What you should do:
For each line in the material below that holds "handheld", copy that line.

Data section:
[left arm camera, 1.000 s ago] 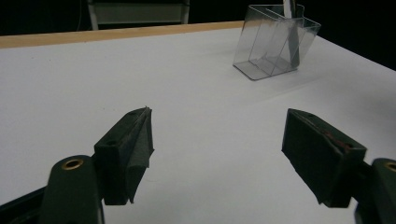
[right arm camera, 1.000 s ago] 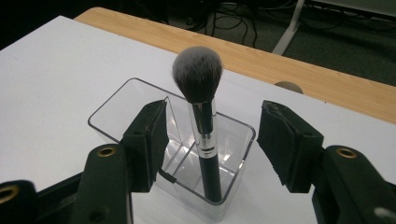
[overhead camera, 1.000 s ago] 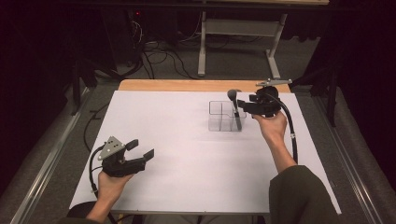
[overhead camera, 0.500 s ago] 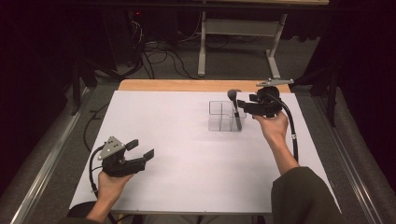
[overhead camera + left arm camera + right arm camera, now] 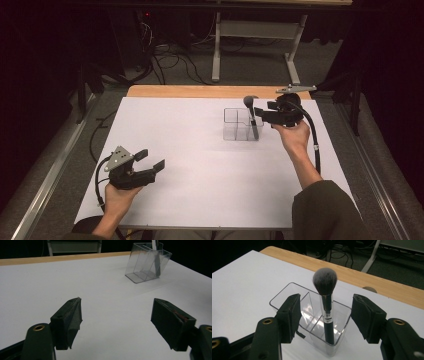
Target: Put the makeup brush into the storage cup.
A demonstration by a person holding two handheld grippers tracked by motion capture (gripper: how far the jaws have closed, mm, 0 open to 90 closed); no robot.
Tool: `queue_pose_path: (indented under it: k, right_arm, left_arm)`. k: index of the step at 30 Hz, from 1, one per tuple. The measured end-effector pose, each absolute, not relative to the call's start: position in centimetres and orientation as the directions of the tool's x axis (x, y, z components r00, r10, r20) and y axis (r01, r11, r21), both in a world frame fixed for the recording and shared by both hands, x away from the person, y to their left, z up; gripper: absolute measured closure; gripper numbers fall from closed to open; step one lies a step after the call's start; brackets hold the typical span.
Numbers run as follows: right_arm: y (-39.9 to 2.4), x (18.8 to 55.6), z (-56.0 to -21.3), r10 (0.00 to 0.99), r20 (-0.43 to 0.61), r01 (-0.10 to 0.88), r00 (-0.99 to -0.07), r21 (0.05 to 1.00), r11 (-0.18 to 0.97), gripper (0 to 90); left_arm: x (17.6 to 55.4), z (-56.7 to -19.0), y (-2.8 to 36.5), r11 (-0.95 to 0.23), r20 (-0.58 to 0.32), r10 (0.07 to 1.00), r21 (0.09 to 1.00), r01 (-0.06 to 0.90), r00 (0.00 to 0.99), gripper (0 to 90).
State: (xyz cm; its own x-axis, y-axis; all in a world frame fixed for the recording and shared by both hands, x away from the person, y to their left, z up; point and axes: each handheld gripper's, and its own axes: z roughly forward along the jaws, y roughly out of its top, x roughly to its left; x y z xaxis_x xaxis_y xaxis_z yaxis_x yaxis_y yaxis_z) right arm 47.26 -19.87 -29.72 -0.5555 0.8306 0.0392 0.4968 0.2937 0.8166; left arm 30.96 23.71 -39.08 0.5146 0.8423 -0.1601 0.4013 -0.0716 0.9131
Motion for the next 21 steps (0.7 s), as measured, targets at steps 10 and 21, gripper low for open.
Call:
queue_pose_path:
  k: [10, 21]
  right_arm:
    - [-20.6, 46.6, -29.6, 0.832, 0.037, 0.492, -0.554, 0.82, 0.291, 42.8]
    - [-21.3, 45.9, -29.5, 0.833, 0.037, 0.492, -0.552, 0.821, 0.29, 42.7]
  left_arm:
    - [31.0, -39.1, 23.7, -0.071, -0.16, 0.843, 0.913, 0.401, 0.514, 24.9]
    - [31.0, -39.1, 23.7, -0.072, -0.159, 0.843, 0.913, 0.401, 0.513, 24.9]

Exercise response:
A demonstration by a person holding two handheld grippers tracked by motion capture (gripper: how far the jaws have closed, mm, 0 open to 90 closed); no robot.
State: (xyz cm; its own x-axis, y-axis; all in a world frame fixed for the recording and shared by both hands, x away from the person, y to their left, z up; point and axes: each handheld gripper's, and its own axes: z roughly forward along the jaws, y roughly out of its top, x roughly to its left; x y z xaxis_x xaxis_y xaxis_z yaxis_x yaxis_y yaxis_z) right arm 47.26 -19.87 -29.72 -0.5555 0.8306 0.0392 0.4968 0.2937 0.8166; left arm 30.96 23.71 -39.08 0.5146 0.8423 -0.1601 0.4013 -0.0716 0.9131

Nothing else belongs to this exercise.